The Cold War Never Ended

Friday, October 23rd, 2009

It may have ended 20 years ago in the then-Soviet Union, but the Cold War never ended here in the West:

The countries held captive by Moscow began their long road to economic and cultural recovery, and to reunification with liberal Europe. But in the West, where Cold War divisions defined politics and society for 40 years, the moment was not greeted as a welcome opportunity for intellectual reconciliation, for fact-checking decades of exaggerations and misperceptions. Instead, then as now, despite the overwhelming volume of new data and the exhilaration of hundreds of millions finding freedom, the battle to control the Cold War narrative raged on unabated. Reagan haters and Reagan hagiographers, Sovietophiles and anti-communists, isolationists and Atlanticists, digested this massive moment in history, then carried on as if nothing much had changed. A new flurry of books timed to coincide with the 20th anniversary of communism’s collapse reinforces the point that the Cold War will never truly be settled by the side that won.

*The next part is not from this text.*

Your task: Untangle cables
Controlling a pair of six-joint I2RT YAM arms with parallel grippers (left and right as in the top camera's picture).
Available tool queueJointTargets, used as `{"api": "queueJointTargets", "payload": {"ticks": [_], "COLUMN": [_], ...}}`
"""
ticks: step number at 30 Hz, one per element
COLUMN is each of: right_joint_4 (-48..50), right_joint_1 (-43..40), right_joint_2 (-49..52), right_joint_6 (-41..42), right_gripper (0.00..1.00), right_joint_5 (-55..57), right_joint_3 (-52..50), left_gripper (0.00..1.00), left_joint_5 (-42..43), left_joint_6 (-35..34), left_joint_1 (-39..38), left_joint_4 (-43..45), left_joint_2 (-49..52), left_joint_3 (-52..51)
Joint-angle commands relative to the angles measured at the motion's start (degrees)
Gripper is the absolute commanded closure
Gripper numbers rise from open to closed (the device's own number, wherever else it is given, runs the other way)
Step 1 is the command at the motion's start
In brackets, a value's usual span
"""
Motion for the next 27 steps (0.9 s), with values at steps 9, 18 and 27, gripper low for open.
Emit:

It is bizarre to revisit pre-1989 journalism and punditry on Soviet communism. The suffering of the bit players, those pitiable citizens stranded behind the Iron Curtain, was largely ignored in favor of larger political goals. If Ronald Reagan believed the Kremlin to be the beating heart of an “evil empire,” many of his angriest critics believed, then Moscow couldn’t be all bad. Writing in The Nation in 1984, historian Stephen F. Cohen hissed that, in a perfect world, “fairness would not allow us to defame a nation that has suffered and achieved so much.”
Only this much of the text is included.